▶ **Exercise**:
Starting at the first line of the data below, repeat each line word for word up to and including the line with "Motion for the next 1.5".

▶ **Working data**:

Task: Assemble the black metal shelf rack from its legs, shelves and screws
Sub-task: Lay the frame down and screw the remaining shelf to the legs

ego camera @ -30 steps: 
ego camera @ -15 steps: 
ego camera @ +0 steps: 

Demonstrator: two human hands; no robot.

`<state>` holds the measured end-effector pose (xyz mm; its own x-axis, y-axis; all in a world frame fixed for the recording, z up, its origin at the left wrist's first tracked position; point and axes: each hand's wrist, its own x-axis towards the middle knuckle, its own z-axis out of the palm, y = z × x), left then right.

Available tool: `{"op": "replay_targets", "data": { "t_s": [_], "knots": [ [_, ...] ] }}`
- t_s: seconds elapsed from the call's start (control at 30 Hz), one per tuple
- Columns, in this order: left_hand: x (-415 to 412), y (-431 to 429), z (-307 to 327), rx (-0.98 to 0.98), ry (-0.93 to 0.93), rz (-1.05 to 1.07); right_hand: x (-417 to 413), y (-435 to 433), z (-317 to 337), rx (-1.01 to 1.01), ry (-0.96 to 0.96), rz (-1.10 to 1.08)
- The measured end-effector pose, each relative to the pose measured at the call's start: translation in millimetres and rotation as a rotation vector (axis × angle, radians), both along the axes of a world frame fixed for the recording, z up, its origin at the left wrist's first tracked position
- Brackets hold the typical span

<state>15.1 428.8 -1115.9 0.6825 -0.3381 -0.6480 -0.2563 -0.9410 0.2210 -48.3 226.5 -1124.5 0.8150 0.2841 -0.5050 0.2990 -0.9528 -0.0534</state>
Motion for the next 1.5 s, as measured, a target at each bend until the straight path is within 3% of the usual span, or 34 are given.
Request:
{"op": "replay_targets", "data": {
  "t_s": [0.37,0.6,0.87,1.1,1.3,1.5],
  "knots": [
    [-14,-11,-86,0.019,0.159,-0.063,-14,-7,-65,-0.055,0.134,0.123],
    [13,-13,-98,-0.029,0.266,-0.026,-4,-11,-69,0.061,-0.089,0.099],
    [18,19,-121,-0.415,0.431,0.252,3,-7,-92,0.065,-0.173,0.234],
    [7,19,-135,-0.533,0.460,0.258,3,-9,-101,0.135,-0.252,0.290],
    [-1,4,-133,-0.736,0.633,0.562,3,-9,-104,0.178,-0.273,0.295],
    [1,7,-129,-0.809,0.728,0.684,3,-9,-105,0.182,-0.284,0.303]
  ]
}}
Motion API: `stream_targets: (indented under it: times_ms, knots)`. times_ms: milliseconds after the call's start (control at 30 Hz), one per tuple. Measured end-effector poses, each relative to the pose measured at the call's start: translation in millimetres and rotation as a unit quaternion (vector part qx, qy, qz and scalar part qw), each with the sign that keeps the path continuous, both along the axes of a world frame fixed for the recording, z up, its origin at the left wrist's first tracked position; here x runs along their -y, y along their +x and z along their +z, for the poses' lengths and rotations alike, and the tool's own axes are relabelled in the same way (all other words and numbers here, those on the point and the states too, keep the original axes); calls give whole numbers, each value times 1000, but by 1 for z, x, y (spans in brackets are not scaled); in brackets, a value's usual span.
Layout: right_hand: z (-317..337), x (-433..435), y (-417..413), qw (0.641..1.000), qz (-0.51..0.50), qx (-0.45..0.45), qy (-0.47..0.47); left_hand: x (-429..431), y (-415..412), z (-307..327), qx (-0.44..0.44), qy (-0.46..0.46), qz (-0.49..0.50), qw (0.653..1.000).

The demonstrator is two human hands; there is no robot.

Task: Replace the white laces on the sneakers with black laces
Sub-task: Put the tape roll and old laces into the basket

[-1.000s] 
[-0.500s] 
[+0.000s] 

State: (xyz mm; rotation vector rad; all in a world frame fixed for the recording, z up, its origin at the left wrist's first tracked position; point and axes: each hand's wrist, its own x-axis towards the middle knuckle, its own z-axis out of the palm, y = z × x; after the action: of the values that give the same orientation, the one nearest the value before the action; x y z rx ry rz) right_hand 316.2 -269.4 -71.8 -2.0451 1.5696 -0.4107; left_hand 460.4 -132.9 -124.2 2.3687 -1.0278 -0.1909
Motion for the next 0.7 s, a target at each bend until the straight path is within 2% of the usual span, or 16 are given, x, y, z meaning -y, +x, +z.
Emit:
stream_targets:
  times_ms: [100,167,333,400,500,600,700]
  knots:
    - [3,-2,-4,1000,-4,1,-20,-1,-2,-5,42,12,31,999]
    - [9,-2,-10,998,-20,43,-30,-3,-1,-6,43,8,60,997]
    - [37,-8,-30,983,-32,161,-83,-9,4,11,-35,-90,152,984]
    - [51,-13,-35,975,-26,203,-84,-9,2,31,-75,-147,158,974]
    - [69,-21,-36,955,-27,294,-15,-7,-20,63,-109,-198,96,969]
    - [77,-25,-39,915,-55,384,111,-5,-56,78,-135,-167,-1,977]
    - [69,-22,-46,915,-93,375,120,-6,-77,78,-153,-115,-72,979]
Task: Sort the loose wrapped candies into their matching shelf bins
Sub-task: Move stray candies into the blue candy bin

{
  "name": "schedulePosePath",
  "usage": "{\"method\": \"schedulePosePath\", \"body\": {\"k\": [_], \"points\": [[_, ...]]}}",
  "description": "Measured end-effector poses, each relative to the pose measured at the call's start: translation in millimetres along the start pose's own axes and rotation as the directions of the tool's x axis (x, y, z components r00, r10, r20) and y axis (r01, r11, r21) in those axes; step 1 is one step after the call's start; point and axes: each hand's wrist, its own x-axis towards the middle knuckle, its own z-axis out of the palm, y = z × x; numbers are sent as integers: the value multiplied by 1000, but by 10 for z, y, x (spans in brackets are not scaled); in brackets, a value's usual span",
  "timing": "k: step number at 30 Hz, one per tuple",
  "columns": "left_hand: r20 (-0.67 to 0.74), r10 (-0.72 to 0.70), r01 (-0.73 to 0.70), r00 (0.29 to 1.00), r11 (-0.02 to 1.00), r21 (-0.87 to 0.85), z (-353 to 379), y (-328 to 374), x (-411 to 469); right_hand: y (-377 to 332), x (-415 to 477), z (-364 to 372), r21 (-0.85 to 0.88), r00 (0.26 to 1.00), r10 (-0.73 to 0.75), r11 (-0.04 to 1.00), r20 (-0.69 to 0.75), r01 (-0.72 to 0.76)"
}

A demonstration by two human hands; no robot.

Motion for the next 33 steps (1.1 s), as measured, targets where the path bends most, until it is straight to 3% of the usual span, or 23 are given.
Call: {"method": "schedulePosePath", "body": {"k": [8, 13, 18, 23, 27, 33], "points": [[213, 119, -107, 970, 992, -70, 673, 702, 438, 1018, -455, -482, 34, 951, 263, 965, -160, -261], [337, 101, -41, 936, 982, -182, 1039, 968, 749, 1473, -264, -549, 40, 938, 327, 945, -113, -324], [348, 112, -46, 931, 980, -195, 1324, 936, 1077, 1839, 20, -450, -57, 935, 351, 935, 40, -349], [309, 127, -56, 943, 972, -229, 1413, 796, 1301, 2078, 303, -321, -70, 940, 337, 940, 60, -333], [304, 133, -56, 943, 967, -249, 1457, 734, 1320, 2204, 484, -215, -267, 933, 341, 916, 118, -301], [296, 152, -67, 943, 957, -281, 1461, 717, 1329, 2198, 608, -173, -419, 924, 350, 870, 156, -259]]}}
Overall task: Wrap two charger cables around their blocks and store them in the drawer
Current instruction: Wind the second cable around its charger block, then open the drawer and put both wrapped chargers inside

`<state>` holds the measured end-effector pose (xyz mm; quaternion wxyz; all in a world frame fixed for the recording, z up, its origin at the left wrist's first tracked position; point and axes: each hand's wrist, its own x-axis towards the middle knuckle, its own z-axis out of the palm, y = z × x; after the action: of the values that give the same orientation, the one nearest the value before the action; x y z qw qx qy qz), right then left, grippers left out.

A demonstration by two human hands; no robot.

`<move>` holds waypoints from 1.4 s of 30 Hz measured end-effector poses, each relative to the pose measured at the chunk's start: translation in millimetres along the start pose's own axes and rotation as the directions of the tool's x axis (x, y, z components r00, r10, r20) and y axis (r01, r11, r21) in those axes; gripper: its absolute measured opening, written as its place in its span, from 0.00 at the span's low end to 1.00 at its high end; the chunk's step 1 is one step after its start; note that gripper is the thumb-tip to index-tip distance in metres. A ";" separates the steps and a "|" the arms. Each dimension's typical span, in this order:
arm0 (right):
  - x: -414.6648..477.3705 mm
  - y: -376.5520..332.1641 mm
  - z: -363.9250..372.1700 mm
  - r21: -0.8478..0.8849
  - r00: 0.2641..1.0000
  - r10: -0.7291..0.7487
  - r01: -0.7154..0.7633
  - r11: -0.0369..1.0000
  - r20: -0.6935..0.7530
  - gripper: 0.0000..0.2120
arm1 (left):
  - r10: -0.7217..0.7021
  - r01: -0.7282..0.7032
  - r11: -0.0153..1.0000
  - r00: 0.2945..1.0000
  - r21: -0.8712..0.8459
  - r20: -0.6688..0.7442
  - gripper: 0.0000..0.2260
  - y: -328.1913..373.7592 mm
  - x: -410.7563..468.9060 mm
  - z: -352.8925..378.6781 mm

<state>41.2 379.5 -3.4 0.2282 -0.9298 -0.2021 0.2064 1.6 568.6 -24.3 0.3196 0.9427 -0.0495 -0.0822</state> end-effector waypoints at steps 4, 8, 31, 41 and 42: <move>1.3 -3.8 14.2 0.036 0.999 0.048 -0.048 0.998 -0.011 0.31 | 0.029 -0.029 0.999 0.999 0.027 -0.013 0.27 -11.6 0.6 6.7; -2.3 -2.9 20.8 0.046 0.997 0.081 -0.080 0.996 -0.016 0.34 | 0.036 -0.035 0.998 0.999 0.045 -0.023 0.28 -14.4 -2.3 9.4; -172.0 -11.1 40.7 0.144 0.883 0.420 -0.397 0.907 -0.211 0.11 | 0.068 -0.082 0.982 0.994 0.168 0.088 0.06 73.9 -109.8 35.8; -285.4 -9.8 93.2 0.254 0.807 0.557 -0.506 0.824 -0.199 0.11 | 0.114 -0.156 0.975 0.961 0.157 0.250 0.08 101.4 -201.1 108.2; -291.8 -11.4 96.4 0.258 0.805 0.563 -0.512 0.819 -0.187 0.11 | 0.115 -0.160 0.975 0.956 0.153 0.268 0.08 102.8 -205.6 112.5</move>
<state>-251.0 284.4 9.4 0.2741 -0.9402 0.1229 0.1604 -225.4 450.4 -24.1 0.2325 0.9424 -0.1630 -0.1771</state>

▶ **Written answer**:
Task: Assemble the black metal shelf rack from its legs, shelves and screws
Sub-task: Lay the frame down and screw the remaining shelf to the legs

ego camera @ -30 steps: 
ego camera @ -15 steps: 
ego camera @ +0 steps: 

Demonstrator: two human hands; no robot.

`<state>` holds the measured end-effector pose (xyz mm; its own x-axis, y-axis; all in a world frame fixed for the recording, z up, its origin at the left wrist's first tracked position; point and axes: each hand's wrist, its own x-axis towards the middle knuckle, its own z-axis out of the palm, y = z × x), left then right.

Available tool: `{"op": "replay_targets", "data": { "t_s": [_], "knots": [ [_, ...] ] }}`
- t_s: seconds elapsed from the call's start (control at 30 Hz), one per tuple
- Columns, in this order: left_hand: x (-415 to 412), y (-431 to 429), z (-307 to 327), rx (-0.98 to 0.98), ry (-0.93 to 0.93), rz (-1.05 to 1.07); right_hand: x (-417 to 413), y (-435 to 433), z (-317 to 337), rx (-1.01 to 1.01), ry (-0.96 to 0.96), rz (-1.10 to 1.08)
- The measured end-effector pose, each relative to the pose measured at the call's start: translation in millimetres and rotation as a rotation vector (axis × angle, radians), both along the axes of a world frame fixed for the recording, z up, its origin at the left wrist's first tracked position
- Brackets hold the typical span

<state>15.1 428.8 -1115.9 0.6825 -0.3381 -0.6480 -0.2563 -0.9410 0.2210 -48.3 226.5 -1124.5 0.8150 0.2841 -0.5050 0.2990 -0.9528 -0.0534</state>
Motion for the next 1.5 s, as measured, a target at each bend until the straight path is within 3% of the usual span, or 34 are given.

No additional output will be given.